草茂みベースボールの道白しBACK NUMBER
セ・パともにホームランが急増中!
理由はボールか、それとも技術の向上か。
text by
小西斗真Toma Konishi
photograph byNaoya Sanuki
posted2019/05/09 11:30
5月8日現在、セ・リーグは12本塁打の巨人・坂本勇人が、パ・リーグは昨季の本塁打王の西武・山川穂高とロッテ・レアードが13本でトップ。
気候や製造時期の影響はほぼない。
<春先乾燥説>
多湿の夏場になれば、ボールの重さもわずかだが変わり、飛ばなくなる。つまり、本塁打増は一時的な現象に過ぎないという説だ。先のミズノ社員はこれも否定する。

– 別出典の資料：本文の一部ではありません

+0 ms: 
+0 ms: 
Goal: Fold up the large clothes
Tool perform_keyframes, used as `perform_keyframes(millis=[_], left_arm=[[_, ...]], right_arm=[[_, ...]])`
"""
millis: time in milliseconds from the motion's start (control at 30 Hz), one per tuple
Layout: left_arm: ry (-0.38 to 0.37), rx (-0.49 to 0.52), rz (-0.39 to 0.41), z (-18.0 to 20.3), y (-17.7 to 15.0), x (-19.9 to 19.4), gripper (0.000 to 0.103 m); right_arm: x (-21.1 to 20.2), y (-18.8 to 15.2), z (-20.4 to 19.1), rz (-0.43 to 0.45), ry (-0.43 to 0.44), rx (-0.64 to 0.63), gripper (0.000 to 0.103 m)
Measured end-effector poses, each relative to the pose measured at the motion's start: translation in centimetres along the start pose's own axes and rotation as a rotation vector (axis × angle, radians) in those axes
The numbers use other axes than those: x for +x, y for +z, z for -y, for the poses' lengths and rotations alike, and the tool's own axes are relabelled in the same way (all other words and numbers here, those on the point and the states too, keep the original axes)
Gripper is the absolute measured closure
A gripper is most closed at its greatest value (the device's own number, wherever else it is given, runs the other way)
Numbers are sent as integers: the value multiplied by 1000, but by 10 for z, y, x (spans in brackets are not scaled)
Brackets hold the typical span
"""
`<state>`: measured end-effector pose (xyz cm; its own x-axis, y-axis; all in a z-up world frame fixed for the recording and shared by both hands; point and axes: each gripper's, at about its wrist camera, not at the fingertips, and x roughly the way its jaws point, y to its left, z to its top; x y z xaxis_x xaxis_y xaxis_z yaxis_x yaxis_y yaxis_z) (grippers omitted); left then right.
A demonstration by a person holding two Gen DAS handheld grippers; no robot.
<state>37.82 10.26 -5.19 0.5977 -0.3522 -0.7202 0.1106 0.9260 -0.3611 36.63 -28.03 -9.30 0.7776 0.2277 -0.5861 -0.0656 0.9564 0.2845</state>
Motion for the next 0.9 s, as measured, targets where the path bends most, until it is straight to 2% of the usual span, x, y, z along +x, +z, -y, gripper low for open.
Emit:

「ご承知のように製造されたボールは表面に蝋を塗り、銀紙で包み、ビニールでパッキングされるんです。そこから取り出されるのは試合当日。湿度の影響を受けることはまず考えられません」
<新品説>
シーズン当初のため、工場で製造された「一番搾り」のようなボールを使っている。だから今は反発係数が少し高いのでは……。またまたミズノ社員が首を横に振る。

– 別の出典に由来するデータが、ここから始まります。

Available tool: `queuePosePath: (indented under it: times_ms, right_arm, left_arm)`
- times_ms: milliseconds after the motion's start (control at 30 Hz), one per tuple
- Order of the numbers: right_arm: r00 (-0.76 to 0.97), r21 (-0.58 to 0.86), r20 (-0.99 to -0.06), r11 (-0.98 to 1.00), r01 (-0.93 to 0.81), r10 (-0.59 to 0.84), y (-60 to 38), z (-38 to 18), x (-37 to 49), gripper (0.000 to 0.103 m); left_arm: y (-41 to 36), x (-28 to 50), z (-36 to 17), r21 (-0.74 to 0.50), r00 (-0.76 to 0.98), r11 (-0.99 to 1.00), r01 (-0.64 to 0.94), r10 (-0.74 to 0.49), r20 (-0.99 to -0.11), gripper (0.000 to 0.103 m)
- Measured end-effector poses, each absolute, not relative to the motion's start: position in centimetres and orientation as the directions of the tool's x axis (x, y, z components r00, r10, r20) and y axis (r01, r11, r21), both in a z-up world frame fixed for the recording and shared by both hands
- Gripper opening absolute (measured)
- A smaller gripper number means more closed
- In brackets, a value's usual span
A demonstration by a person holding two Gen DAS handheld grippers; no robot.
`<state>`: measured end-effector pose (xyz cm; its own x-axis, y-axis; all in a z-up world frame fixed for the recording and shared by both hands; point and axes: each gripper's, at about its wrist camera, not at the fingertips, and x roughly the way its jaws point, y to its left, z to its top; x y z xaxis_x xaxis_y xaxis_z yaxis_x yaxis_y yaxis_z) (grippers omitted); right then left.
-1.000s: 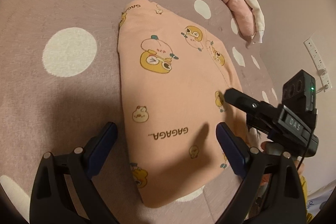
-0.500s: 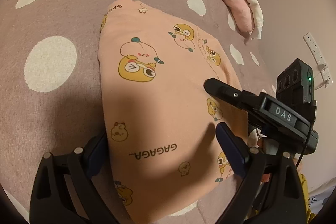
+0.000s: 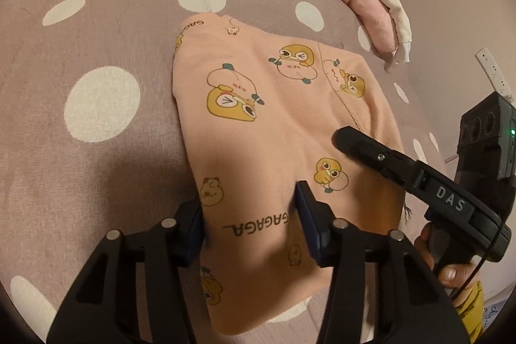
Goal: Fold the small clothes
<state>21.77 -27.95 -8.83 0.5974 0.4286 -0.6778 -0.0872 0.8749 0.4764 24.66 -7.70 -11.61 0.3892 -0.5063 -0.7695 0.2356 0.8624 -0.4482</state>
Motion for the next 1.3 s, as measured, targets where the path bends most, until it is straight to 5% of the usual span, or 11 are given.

「これはNPBとの契約事項ですので詳しくは申し上げられませんが、中国の工場で作られたボールは、国内にある弊社の、とある巨大倉庫に備蓄されているんです。これは何があってもボールが足りないなどという事態を招かないためのNPBとの契約事項でもあります。そこは温度、湿度とも徹底管理されており、それこそ何千ダース単位で保管されているんです」
気候や製造時期がボールに及ぼす影響は、ほぼ考えられないということだ。くわえて言うならば、突然、仕様変更をNPBに伝えられたら、ミズノはこの倉庫の在庫品をすべて抱えなければならなくなる。しっかりした契約を交わしていれば、準備期間を経た上で変更するだろうし、6年前の反省があれば12球団の担当者に了解を求めることだろう。
球場が変わったのはロッテ本拠地だけ。
<パークファクター説>
今シーズン、本塁打にまつわる部分で球場の仕様が変わったのはZOZOマリンスタジアムだ。「ホームランラグーン」が新設され、本塁打が増える環境になった。昨シーズンは70試合で86本塁打と決してバッターズパークではなかった同球場で、今シーズンは15試合戦い、早くも33本塁打が乱れ飛んでいる。前年同試合消化時点では19本だから、少なくともパ・リーグの増加部分に大きく寄与しているのは間違いない。
しかし、パ以上に増えているセに関しては全く理由とはならない。